In our consulting practice, we’ve been running a lot of “must win” deal workshops with our clients. It’s a great way to focus a sales team on the opportunities that really matter and will make a meaningful contribution to revenue and profit goals. It also provides an excellent framework to review the sales process and sales methodology we emphasize. And it gives the sales managers we work with a great way to reinforce the right lessons and hold their team accountable to focusing on the right activities to drive results.
What’s been surprising in these sessions is how many sales people can explain in great detail the business issues and challenges of their main contact at a prospective client… and nobody else.

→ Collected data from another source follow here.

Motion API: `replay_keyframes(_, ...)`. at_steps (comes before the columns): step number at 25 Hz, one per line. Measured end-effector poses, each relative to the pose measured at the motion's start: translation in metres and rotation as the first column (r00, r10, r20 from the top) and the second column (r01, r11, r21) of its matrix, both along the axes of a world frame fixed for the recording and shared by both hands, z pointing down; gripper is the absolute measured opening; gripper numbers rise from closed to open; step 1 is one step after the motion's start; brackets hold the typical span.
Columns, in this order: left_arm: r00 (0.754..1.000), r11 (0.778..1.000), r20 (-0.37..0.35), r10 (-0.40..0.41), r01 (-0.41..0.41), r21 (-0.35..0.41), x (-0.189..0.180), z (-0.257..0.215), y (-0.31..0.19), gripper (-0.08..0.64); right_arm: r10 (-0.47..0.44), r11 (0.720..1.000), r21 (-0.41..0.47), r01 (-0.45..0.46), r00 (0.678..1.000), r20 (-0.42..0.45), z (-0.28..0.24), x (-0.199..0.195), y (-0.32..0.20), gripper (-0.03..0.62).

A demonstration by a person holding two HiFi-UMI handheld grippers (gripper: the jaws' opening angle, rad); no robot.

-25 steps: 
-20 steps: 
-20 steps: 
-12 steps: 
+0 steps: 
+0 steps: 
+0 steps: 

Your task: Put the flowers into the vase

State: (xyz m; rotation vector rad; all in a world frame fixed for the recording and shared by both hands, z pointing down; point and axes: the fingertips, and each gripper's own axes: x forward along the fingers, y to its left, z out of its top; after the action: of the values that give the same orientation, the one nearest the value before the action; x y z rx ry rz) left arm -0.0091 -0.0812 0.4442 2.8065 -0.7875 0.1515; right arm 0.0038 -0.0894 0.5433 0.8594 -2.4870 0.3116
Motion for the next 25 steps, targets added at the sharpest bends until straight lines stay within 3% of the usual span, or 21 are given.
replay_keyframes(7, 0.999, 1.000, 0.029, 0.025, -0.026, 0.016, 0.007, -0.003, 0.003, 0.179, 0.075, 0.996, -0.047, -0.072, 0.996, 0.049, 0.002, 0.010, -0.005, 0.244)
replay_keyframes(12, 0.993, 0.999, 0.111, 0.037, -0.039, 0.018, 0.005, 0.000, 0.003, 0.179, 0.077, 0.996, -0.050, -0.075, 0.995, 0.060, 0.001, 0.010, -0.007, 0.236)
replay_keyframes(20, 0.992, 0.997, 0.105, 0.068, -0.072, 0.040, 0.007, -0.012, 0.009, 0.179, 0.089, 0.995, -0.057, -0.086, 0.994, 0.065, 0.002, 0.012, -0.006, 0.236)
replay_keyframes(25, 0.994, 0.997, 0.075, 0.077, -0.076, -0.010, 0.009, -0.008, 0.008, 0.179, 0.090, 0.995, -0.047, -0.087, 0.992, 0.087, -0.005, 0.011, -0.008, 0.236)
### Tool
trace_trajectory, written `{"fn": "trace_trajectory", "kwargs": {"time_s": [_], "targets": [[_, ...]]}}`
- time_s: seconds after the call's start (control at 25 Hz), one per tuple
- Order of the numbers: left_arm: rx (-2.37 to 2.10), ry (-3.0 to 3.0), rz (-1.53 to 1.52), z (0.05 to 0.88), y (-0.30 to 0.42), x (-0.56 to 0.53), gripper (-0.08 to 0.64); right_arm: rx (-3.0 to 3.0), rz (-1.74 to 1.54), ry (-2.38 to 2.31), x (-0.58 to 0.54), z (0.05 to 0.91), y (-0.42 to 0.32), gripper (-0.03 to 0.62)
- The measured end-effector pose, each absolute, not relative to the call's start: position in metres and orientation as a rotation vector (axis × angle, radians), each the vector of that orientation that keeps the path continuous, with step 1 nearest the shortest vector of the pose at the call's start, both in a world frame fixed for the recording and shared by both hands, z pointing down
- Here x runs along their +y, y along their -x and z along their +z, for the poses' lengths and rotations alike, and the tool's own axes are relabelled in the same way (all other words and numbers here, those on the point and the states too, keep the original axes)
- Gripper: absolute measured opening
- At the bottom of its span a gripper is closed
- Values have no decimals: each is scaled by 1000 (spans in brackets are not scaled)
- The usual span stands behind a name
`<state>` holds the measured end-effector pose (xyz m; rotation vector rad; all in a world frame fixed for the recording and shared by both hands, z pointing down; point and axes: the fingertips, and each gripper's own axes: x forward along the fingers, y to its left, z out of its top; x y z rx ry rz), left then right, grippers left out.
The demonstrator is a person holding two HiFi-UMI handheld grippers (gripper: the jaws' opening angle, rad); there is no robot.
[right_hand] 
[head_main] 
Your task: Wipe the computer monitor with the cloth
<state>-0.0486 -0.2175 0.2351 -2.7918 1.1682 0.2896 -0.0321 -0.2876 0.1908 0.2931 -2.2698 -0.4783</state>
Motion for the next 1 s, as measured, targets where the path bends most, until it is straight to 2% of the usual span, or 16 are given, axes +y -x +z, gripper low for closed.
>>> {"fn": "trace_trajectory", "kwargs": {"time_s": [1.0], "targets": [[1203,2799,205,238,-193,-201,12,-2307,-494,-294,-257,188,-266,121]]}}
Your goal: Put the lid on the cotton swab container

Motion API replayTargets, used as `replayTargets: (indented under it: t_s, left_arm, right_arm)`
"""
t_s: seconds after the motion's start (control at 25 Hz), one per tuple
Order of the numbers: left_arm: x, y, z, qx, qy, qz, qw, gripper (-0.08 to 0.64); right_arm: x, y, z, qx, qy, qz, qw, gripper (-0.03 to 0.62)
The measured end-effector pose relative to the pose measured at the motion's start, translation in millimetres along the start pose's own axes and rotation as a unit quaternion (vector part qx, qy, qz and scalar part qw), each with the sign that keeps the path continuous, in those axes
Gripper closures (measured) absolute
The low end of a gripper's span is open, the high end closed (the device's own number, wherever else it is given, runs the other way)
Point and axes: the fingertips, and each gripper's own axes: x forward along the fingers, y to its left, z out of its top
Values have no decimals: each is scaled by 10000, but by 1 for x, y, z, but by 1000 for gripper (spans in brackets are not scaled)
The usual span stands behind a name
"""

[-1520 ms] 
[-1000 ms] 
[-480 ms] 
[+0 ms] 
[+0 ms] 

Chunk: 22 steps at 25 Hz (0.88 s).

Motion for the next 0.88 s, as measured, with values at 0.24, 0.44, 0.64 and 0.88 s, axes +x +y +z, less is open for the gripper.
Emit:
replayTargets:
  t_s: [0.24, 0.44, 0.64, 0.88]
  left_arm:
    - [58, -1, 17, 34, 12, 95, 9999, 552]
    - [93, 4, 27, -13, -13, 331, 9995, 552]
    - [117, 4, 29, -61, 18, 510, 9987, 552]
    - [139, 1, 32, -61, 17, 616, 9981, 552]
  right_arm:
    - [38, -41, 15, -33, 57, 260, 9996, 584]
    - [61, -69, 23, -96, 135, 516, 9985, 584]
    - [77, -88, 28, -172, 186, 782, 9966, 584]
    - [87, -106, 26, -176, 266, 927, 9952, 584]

On one hand I’m delighted that they are applying the questioning and discovery skills we emphasize in our development programs. It is important to be able to describe in great detail – from the prospect’s point of view, which is critically important – the compelling reasons why they need to change, the financial impact of not making a change, and the urgency around making the change quickly.
On the other hand the limited scope of communication troubles me. Many of these deals come out of our “must win” workshop with a relatively low score because the sales person has not gathered other perspectives. They know one point of view and they know it well. And in some cases that might be enough. But even when they are talking with the ultimate decision maker, the sales person would still be better off building a case that includes multiple perspectives across the prospective account.
Decisions to purchase and implement a new product or service are complicated and are not made in isolation (Sharon Drew Morgan has written extensively on this topic). Many of the sales people in our workshops who felt they were in a really good position quickly realized that not knowing all the stakeholders and their wants, needs, and decision criteria really weakens their chances for winning the business.
So why do they do it? Why do even high-performing sales people who should know better miss this fundamental aspect of winning a complex deal?
I’m sure there are a lot of reasons but the common thread uncovered in our workshops has been a reluctance to call beyond their comfort zone. For example, many of our clients sell to manufacturers. In our coaching conversations we’ve learned some sales people are more comfortable driving around the building and walking in by the loading dock, approaching someone on the shop floor and finding the plant manager or foreman. Others are much more comfortable parking in front of the building, approaching the receptionist, and finding a way into the C-suite.
It’s the rare sales person who is just as comfortable on the shop floor as they are in the board room because the guys who are comfortable in one setting are not always comfortable in the other. And yet, to be successful, they need to be able to talk to everyone involved, understand their point of view and priorities, and develop a recommendation that considers what is important to everyone involved. What would happen if either sales person stretched beyond their comfort zone and went to the other door?
What about your sales people? Are they calling beyond their comfort level? Do they gather multiple viewpoints? Can they switch the questions they ask depending on whether they are standing on carpeting or concrete? Or are they in a rut, calling to their comfort level and hoping for the best?
Perhaps you can find a way to challenge them to go beyond their comfort level and call other parties within a target account. Encourage your sales leaders to inspect their call reports to look for diversity in the titles they are calling on (or spot trends and patterns that suggest they are calling in their comfort zone). What impact would asking this one simple question have on your revenue growth this year?